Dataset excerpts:
[Start of Attachment]
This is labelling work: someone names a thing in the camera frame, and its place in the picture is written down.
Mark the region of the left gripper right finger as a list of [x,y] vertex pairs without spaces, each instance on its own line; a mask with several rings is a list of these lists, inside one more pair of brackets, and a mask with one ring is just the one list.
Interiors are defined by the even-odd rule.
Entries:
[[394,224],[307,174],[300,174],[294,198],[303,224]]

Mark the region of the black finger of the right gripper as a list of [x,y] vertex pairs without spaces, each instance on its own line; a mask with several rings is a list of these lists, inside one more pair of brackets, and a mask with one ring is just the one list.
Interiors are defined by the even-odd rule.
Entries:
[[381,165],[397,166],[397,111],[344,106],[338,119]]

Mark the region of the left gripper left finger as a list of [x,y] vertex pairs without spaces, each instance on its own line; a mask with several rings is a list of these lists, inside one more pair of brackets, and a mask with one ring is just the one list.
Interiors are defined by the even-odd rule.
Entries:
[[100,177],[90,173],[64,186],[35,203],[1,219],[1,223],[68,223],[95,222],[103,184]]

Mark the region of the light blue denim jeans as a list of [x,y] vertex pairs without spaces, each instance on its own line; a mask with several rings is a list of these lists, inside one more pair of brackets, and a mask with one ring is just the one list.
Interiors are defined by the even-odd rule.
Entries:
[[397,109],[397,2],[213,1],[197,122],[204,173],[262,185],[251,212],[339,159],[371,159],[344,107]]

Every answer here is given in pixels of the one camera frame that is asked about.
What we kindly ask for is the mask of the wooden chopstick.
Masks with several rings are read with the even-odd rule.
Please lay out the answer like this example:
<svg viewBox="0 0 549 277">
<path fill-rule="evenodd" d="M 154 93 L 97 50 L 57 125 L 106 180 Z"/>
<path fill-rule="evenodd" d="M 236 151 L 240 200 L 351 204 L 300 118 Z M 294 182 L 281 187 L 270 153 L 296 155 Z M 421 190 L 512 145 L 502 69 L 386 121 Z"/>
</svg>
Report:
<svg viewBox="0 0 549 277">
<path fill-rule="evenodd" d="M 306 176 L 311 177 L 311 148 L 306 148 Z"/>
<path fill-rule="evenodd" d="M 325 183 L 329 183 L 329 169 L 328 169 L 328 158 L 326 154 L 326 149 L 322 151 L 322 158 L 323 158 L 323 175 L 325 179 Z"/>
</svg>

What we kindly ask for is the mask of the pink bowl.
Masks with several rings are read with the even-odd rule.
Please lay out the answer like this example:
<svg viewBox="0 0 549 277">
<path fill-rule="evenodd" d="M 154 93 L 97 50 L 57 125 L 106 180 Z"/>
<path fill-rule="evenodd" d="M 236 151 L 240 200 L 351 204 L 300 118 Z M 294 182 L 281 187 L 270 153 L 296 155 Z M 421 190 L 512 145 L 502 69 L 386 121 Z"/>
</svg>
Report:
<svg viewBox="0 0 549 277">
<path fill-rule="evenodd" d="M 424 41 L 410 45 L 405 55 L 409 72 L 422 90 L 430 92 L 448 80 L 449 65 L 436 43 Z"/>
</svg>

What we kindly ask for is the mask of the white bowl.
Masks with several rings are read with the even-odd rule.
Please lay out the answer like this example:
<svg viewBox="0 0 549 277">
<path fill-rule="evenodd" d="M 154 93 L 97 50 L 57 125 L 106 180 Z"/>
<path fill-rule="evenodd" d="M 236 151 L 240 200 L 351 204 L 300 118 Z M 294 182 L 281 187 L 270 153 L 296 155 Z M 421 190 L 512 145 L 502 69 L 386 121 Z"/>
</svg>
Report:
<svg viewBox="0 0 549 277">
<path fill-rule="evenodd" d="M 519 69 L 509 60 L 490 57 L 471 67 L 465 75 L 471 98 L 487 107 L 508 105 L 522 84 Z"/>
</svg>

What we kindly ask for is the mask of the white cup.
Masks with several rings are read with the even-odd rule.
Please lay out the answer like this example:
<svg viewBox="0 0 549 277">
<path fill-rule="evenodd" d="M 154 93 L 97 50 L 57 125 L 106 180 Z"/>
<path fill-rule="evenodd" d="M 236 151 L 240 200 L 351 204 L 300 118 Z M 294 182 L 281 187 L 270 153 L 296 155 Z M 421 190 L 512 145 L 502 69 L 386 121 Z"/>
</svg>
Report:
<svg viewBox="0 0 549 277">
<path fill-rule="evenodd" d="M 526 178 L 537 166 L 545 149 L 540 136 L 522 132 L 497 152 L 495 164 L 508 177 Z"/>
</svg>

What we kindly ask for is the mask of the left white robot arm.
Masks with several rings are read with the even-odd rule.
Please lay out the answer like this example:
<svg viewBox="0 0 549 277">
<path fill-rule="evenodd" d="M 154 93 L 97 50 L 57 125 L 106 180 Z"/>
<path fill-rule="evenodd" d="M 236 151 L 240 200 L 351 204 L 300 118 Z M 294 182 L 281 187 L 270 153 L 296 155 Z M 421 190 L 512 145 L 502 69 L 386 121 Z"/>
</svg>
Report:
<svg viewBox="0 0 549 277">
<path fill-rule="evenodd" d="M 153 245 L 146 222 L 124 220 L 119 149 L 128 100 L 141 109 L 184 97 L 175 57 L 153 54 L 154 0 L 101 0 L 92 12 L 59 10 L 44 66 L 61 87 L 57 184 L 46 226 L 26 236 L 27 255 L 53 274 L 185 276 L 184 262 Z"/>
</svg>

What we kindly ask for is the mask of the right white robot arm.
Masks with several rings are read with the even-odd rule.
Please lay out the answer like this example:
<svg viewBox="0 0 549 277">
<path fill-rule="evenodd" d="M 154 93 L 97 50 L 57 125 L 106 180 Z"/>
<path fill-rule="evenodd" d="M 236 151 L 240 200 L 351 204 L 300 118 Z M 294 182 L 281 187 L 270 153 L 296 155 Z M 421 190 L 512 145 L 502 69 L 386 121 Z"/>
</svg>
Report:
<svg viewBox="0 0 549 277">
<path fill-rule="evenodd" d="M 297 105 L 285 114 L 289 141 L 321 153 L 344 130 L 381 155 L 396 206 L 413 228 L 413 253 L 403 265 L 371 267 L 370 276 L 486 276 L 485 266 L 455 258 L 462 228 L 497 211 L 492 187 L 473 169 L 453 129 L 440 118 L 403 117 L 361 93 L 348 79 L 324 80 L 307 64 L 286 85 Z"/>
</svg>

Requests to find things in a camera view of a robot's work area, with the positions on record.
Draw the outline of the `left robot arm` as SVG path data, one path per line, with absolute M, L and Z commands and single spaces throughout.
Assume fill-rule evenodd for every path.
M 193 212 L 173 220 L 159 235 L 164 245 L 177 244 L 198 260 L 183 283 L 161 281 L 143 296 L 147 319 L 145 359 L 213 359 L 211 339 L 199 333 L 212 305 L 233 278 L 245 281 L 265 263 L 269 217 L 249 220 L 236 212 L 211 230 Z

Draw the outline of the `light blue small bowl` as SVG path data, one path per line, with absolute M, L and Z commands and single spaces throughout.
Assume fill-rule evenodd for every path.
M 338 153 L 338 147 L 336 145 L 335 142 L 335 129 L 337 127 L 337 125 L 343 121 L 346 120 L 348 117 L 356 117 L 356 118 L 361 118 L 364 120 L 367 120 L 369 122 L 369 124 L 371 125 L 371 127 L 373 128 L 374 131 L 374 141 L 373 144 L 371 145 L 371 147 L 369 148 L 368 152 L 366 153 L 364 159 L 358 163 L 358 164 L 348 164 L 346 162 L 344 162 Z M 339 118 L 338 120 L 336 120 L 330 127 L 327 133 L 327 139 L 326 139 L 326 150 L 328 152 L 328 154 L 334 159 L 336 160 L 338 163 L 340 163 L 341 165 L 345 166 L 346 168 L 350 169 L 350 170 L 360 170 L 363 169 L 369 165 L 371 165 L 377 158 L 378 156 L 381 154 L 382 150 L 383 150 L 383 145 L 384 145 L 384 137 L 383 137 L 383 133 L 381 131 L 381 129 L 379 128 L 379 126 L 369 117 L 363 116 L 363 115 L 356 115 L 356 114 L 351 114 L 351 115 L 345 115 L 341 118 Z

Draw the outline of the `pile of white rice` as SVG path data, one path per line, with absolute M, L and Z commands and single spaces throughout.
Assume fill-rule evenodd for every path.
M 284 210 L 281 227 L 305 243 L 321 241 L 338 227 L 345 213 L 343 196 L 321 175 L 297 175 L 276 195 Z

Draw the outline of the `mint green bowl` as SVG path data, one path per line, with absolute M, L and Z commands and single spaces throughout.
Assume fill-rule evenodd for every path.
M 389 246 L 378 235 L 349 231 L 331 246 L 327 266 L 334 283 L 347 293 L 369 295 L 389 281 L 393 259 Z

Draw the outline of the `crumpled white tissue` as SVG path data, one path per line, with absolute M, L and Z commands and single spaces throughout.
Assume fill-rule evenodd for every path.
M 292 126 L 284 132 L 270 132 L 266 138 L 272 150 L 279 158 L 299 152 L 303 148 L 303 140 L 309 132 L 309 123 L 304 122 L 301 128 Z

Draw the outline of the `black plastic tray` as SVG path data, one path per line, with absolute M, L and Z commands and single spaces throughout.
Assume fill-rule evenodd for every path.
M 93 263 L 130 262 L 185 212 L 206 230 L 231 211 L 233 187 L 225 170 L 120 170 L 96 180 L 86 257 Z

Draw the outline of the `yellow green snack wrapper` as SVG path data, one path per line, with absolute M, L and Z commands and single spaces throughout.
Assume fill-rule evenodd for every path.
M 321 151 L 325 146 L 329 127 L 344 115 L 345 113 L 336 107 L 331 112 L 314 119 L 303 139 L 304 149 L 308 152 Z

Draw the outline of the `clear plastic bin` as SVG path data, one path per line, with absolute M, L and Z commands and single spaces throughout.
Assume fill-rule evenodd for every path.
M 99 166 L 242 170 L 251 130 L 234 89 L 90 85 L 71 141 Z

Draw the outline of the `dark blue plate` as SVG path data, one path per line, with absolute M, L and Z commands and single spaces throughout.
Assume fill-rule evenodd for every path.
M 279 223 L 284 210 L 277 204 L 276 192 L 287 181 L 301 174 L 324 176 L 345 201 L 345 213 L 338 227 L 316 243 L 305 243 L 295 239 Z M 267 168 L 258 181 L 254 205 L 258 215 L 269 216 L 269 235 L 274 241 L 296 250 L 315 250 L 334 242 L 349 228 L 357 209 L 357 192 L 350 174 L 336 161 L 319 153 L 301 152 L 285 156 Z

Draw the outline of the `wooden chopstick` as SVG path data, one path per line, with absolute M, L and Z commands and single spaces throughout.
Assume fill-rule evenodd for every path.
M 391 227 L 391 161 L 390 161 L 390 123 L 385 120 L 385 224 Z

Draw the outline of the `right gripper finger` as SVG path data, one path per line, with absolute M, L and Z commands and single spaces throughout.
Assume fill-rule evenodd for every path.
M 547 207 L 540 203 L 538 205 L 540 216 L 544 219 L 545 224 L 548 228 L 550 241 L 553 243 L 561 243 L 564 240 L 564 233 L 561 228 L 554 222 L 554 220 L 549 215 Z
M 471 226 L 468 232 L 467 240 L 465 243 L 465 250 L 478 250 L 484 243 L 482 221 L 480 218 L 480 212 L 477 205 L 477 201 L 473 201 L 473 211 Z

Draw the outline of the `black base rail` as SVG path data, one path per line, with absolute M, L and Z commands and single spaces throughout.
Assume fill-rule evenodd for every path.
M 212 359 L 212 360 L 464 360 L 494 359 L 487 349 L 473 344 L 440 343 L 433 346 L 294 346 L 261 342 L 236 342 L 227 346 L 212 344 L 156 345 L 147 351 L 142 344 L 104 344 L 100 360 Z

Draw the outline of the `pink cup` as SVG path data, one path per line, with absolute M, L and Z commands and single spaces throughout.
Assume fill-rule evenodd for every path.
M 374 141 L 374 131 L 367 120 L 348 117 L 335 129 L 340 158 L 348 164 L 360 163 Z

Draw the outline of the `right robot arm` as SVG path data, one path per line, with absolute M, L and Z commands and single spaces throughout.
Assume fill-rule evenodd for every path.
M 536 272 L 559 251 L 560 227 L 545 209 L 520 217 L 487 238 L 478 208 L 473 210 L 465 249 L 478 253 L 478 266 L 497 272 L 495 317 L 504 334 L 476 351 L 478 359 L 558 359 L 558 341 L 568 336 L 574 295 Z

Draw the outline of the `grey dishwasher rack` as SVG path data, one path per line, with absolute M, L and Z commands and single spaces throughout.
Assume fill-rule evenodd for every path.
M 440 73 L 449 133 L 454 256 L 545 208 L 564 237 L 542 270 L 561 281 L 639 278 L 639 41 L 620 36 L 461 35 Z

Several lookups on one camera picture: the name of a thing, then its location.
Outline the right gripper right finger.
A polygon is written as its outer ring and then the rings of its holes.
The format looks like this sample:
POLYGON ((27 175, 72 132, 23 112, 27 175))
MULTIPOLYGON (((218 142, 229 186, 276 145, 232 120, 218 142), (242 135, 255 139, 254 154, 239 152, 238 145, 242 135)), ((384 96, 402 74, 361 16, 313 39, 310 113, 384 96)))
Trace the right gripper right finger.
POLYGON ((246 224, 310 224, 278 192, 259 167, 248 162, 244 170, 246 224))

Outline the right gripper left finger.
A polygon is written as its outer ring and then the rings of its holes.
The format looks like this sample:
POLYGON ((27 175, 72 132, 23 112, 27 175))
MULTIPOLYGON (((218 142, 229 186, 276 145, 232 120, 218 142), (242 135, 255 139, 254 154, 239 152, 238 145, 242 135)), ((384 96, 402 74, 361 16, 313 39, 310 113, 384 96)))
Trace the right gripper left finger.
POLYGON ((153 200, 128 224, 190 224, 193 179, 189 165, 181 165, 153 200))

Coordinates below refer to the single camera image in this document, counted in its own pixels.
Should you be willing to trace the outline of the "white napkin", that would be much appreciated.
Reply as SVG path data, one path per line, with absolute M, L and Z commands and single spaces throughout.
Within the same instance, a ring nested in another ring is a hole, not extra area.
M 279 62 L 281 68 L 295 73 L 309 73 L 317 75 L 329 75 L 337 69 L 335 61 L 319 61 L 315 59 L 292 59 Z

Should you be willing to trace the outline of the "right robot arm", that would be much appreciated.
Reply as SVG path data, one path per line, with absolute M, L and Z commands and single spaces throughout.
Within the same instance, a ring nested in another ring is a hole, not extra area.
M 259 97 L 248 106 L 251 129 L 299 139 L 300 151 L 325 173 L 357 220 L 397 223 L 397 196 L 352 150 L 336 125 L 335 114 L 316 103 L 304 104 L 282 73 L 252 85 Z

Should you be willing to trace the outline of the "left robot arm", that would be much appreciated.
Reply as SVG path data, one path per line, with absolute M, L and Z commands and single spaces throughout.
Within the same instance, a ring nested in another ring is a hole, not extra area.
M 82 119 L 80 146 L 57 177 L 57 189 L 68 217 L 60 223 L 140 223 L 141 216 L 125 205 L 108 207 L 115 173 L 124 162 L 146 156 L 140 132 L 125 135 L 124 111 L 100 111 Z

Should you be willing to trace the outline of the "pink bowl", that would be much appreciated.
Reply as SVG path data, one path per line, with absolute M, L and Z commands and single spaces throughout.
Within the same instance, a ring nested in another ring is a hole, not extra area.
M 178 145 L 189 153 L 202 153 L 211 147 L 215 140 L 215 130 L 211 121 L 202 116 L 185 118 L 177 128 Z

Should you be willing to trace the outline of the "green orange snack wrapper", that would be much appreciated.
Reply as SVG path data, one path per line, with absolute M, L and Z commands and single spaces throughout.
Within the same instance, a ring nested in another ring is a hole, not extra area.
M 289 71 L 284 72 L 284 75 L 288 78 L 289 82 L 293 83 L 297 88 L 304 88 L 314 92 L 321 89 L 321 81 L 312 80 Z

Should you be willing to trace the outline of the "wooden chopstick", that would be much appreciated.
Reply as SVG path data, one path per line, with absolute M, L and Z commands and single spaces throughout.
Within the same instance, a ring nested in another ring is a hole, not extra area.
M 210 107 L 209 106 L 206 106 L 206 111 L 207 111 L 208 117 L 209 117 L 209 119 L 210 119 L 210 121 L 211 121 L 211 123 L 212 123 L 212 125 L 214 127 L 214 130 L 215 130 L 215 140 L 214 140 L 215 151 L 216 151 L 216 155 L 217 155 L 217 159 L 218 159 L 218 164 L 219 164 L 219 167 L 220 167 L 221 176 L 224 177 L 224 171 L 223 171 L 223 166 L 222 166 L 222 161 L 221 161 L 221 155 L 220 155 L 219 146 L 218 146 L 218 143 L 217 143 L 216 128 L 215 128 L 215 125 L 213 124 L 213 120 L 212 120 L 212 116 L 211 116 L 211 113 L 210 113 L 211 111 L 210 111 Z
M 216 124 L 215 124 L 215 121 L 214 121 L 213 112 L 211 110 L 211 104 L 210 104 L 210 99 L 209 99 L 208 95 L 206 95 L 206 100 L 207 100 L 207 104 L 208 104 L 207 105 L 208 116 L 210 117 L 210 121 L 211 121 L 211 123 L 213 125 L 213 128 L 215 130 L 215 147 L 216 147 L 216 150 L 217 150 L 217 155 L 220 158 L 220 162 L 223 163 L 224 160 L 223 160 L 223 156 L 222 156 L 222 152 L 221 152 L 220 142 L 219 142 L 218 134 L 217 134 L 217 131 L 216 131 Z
[End of Attachment]
Task to carry out: Check every line above for the string "frame", and copy the ones that have it.

Solved exercise:
This is labelling work: someone names a thing in the camera frame, and its place in the picture is written down.
Every answer here is given in pixels of the one camera frame that is asked about.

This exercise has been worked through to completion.